Is that what we mean?
 

When I think of "generative resolution" a la Harper's blog, I'm thinking of making a Hard Move on a Miss that adds something to teh scene I think? Like in stonetop the other week, we'd established there were undead lurking around the Ruined Tower. A couple PCs were out foraging and found a tunnel, they went down it and tried to do something and got a Miss. I introduced one of my Dangers, and told them the dim sunlight into the tunnel was occluded by a figure - one of those undead scenting around fresh meat.

Is that what we mean?

Yes but let me break it down further.

If making a move on a miss means introducing a problem we could, very broadly, put the generation into a few different tiers.

Ninja’s attack (This breaks plausibility, seems naff and probably doesn’t have anything to do with anything)


What if it’s established that Ninja’s are pursuing the character (well then we’re drawing from the broader material and we were constrained by what we add. This adds plausibility but plausibility isn’t the issue we’re discussing. It’s the use of pre-established material and how that gives constraints to what’s added)

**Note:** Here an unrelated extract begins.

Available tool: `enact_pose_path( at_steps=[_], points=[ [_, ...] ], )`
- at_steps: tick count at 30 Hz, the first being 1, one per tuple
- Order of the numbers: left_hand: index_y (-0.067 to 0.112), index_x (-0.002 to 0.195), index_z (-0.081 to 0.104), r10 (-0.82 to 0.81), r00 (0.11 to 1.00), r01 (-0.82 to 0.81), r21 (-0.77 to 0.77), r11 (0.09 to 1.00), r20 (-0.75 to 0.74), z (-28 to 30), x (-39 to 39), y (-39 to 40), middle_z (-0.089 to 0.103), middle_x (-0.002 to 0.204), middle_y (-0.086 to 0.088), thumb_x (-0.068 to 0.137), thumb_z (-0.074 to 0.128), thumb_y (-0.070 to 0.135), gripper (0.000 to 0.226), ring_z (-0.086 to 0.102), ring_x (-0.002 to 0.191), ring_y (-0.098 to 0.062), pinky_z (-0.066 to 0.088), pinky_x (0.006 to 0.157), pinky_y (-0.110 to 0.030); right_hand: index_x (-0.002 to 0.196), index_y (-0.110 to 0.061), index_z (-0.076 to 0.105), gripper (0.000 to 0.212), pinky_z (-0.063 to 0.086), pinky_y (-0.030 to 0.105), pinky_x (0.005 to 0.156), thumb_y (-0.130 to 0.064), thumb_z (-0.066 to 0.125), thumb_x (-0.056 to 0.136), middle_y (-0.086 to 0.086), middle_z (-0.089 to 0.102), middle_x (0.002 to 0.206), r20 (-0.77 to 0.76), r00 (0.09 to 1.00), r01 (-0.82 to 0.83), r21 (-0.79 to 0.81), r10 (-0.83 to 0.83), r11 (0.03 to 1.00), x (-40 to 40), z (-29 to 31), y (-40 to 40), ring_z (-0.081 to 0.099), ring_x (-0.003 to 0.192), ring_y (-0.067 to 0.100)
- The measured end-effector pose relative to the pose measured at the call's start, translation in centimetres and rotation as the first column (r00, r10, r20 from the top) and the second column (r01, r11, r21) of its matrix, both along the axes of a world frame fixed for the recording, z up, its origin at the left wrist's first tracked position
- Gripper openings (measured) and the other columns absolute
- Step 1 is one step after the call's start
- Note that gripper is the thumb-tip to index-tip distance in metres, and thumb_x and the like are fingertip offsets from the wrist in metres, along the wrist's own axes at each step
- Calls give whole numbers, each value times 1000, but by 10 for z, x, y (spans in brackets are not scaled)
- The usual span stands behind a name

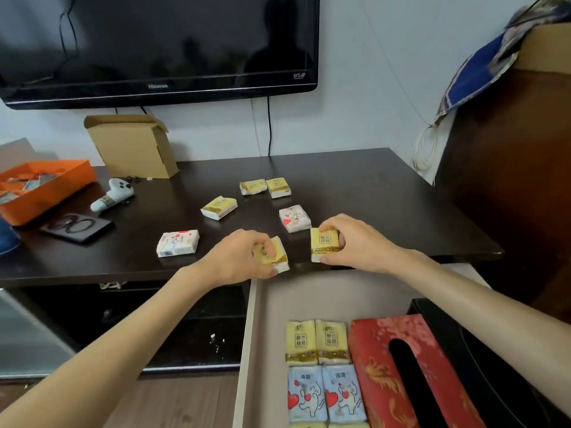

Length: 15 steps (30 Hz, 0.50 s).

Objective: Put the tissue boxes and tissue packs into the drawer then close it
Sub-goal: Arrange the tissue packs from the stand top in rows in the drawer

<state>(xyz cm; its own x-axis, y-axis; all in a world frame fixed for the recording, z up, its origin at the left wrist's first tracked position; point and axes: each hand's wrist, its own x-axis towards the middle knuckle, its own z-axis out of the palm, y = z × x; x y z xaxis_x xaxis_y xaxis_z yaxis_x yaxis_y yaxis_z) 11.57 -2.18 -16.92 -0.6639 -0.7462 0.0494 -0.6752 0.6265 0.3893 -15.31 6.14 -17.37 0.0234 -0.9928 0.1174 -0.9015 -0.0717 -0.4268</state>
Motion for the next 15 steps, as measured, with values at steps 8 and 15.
enact_pose_path(
  at_steps=[8,15],
  points=[
    [38,97,58,-187,981,188,-19,982,50,-36,7,81,60,100,21,67,69,67,43,52,96,-2,50,79,-32,138,-39,41,82,48,29,75,-61,76,67,-20,47,116,35,993,-113,41,112,993,22,-16,73,57,93,3],
    [28,107,55,-221,957,231,-34,972,191,-72,-9,89,60,111,12,76,75,52,44,52,104,-10,34,68,-25,123,-32,54,64,49,34,72,-52,82,69,-14,45,107,-134,987,-55,229,87,972,38,-50,78,55,93,10]
  ],
)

The ninja’s are established to be in the area when the scene is described. Either they’re there in the GM prep unknown to the players or the GM might state, your character doesn’t know this but there are Ninjas about. Or maybe the characters do know there are ninjas in the scene. Either way they’re established to be in the area as a fixed fact.

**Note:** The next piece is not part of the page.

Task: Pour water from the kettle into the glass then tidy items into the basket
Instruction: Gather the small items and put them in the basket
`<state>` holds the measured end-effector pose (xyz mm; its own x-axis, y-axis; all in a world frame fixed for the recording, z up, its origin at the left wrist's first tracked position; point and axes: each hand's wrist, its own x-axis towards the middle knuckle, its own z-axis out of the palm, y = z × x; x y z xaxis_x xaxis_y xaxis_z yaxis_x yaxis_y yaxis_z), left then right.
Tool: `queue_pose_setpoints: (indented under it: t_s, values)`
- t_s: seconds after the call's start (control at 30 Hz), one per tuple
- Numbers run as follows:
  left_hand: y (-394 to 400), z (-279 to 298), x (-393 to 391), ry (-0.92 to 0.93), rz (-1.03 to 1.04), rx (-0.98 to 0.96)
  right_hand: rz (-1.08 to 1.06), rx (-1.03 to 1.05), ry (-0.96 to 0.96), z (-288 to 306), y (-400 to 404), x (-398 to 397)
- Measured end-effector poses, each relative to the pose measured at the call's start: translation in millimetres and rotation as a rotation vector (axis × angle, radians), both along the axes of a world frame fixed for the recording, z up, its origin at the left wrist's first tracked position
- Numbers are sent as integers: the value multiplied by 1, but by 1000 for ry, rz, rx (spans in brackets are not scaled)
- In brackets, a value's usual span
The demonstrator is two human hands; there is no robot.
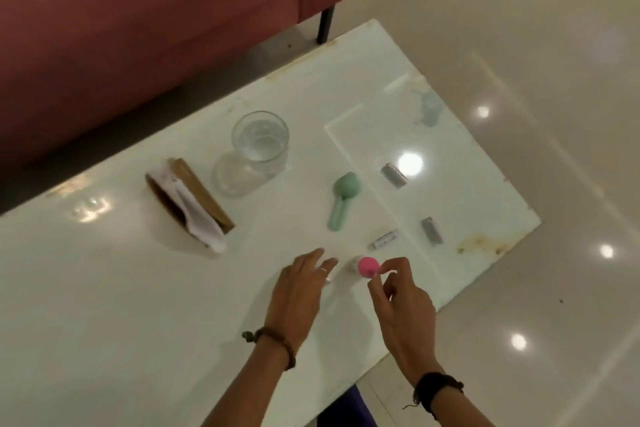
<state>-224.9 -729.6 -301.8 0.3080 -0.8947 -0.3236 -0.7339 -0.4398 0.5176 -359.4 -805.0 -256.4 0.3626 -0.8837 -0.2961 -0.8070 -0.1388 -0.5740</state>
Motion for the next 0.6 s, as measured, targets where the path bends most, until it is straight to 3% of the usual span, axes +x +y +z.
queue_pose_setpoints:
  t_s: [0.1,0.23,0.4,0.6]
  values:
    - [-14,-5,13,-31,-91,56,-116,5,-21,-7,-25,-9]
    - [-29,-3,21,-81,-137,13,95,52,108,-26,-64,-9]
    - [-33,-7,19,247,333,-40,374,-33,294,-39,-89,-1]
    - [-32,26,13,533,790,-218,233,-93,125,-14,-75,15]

My contention is that all of those are forms of generative resolution although it gets muddier as we move down the tier list. @pemerton is asking at what point the established facts cross over from generative resolution to positional resolution. Which is an interesting topic but I’m not sure they ever cross over. To be determined.

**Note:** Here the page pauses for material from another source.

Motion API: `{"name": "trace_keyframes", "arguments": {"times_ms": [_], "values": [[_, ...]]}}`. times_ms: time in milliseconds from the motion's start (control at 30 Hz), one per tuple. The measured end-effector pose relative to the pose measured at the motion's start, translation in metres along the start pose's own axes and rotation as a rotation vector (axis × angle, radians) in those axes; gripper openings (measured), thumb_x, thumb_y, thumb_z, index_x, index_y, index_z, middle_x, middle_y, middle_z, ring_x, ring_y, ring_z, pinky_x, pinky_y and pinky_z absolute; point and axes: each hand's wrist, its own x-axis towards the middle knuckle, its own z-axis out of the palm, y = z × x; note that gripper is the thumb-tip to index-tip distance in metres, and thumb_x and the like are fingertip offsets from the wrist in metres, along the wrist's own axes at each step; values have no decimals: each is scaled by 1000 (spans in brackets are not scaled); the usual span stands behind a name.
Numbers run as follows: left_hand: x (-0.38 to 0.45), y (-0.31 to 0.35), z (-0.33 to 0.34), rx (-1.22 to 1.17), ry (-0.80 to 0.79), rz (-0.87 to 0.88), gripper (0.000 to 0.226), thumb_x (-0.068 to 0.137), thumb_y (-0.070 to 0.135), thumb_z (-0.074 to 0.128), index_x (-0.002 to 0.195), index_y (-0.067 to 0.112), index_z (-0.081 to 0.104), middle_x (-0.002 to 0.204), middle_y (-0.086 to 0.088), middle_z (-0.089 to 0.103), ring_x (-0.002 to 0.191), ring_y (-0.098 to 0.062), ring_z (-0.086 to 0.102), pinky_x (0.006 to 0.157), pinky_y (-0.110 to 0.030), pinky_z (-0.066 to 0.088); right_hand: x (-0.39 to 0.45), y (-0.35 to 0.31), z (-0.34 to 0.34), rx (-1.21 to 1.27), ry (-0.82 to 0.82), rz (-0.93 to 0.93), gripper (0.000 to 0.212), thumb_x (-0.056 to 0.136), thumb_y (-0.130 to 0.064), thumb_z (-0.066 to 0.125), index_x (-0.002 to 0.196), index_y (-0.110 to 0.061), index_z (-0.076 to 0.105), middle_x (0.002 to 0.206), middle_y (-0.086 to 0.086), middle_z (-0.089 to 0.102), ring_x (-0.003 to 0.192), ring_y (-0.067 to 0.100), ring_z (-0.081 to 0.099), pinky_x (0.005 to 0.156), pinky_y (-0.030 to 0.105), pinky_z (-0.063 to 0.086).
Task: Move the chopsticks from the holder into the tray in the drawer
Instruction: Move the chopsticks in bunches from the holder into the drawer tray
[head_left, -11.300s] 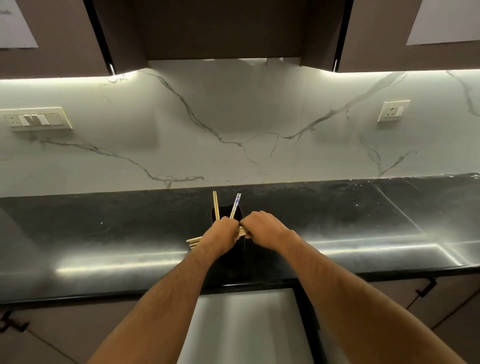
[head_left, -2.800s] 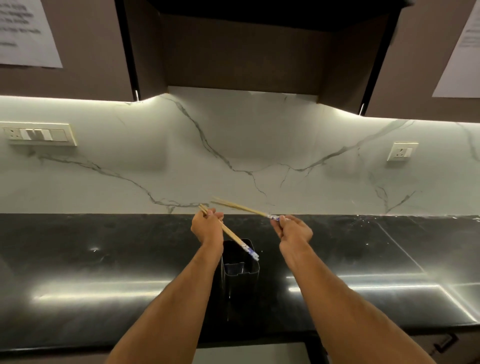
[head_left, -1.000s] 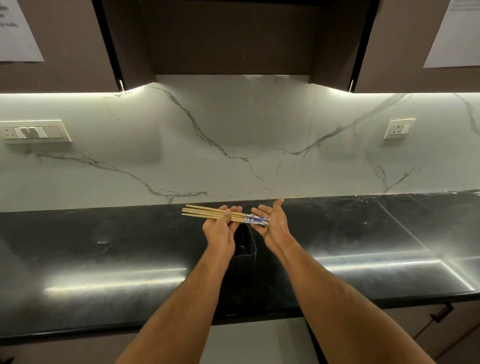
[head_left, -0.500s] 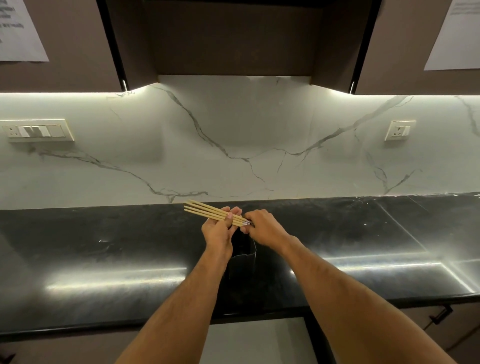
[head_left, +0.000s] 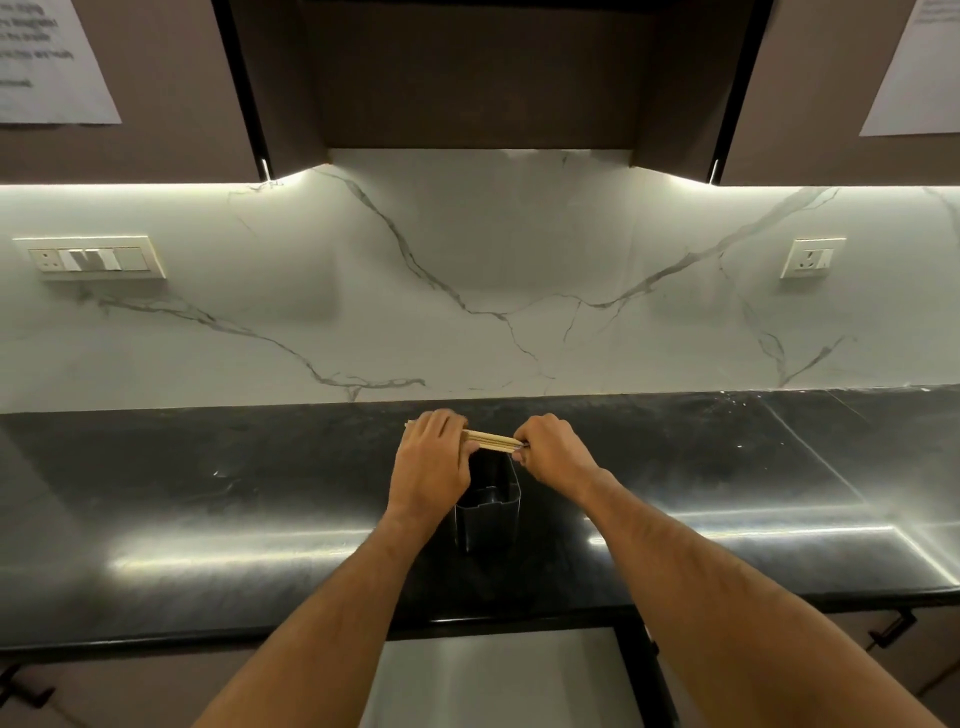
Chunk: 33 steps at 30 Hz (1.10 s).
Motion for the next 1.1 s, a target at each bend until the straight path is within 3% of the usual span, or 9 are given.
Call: {"name": "trace_keyframes", "arguments": {"times_ms": [100, 233, 367, 533, 600, 667, 800, 933, 1100], "values": [[11, -5, -1, 101, -285, 138, 44, 90, 25, 72, 129, 10, 61, 128, -8, 66, 119, -24, 61, 109, -43, 47, -2, -8, 1, -43, -20, -53, 12, 96, -17, 63, 94, -14, 74, 72, 1, 67, 64, 13, 64, 69, 33, 59], [15, -2, -6, 173, -525, 101, 2, 96, 22, 60, 98, 23, 61, 91, 3, 68, 75, -14, 58, 75, -30, 47, -4, -15, 0, -128, -50, -139, 14, 96, -16, 60, 93, -16, 74, 71, 0, 65, 64, 14, 62, 69, 32, 57], [16, 0, -9, 150, -632, 46, 7, 98, 18, 59, 97, 20, 65, 82, 0, 63, 72, -16, 60, 73, -32, 52, -6, -7, 0, -134, -102, -179, 15, 96, -27, 63, 103, -19, 74, 78, -3, 66, 69, 11, 62, 68, 28, 52], [14, -2, -7, 61, -644, -59, 16, 98, 18, 58, 92, 15, 72, 80, -3, 67, 73, -17, 62, 75, -33, 54, -12, 11, -4, 653, 153, 216, 59, 95, -69, 37, 100, -19, 68, 82, -2, 66, 76, 12, 62, 79, 32, 50], [14, -2, -5, 33, -647, -71, 17, 99, 18, 57, 90, 15, 72, 78, -2, 66, 71, -16, 62, 73, -30, 53, -9, 19, -6, 965, 144, 477, 74, 99, -65, 23, 130, -8, 59, 114, 9, 68, 108, 24, 64, 100, 44, 49], [16, 3, -3, 9, -661, -74, 16, 99, 18, 58, 93, 14, 72, 81, -3, 68, 74, -17, 64, 76, -32, 55, -10, 21, -3, 1061, 62, 546, 79, 100, -64, 18, 142, -4, 47, 136, 16, 59, 129, 33, 54, 112, 53, 40], [19, 14, -1, -22, -689, -74, 13, 99, 18, 59, 98, 14, 71, 87, -4, 69, 78, -16, 65, 81, -33, 56, -9, 10, 2, 1136, 34, 538, 79, 100, -63, 19, 140, -2, 49, 133, 19, 61, 122, 33, 59, 109, 53, 44], [15, 11, -3, -6, -715, -83, 13, 99, 18, 59, 97, 14, 71, 87, -4, 69, 78, -15, 65, 81, -32, 56, -12, 17, 3, 819, 68, 409, 68, 103, -58, 26, 131, -5, 58, 124, 15, 66, 119, 31, 60, 103, 50, 49], [8, 17, -3, 38, -709, -83, 13, 98, 17, 58, 97, 15, 71, 88, -3, 68, 77, -14, 64, 80, -31, 55, -24, 14, 5, -21, -70, -172, 45, 92, -40, 65, 132, -20, 58, 125, -2, 65, 111, 12, 60, 95, 33, 48]]}}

My claim is that for resolution to be positional, the positioning itself must be the conflict trigger. The easiest way to frame this is just that the stakes are discussed before the roll. Although if we’re getting really technical then it’s about established positioning before we even get to stakes (although it gets really fuzzy).

So you’re trying to be quiet and the Ninjas are trying to find you. You need to open the loud tomb or whatever. Can you do it quietly enough so that the Ninja’s don’t hear and are alerted to your presence? We know the set up, the stakes are obvious, let’s roll.
 

My claim is that for resolution to be positional, the positioning itself must be the conflict trigger. The easiest way to frame this is just that the stakes are discussed before the roll. Although if we’re getting really technical then it’s about established positioning before we even get to stakes (although it gets really fuzzy).

So you’re trying to be quiet and the Ninjas are trying to find you. You need to open the loud tomb or whatever. Can you do it quietly enough so that the Ninja’s don’t hear and are alerted to your presence? We know the set up, the stakes are obvious, let’s roll.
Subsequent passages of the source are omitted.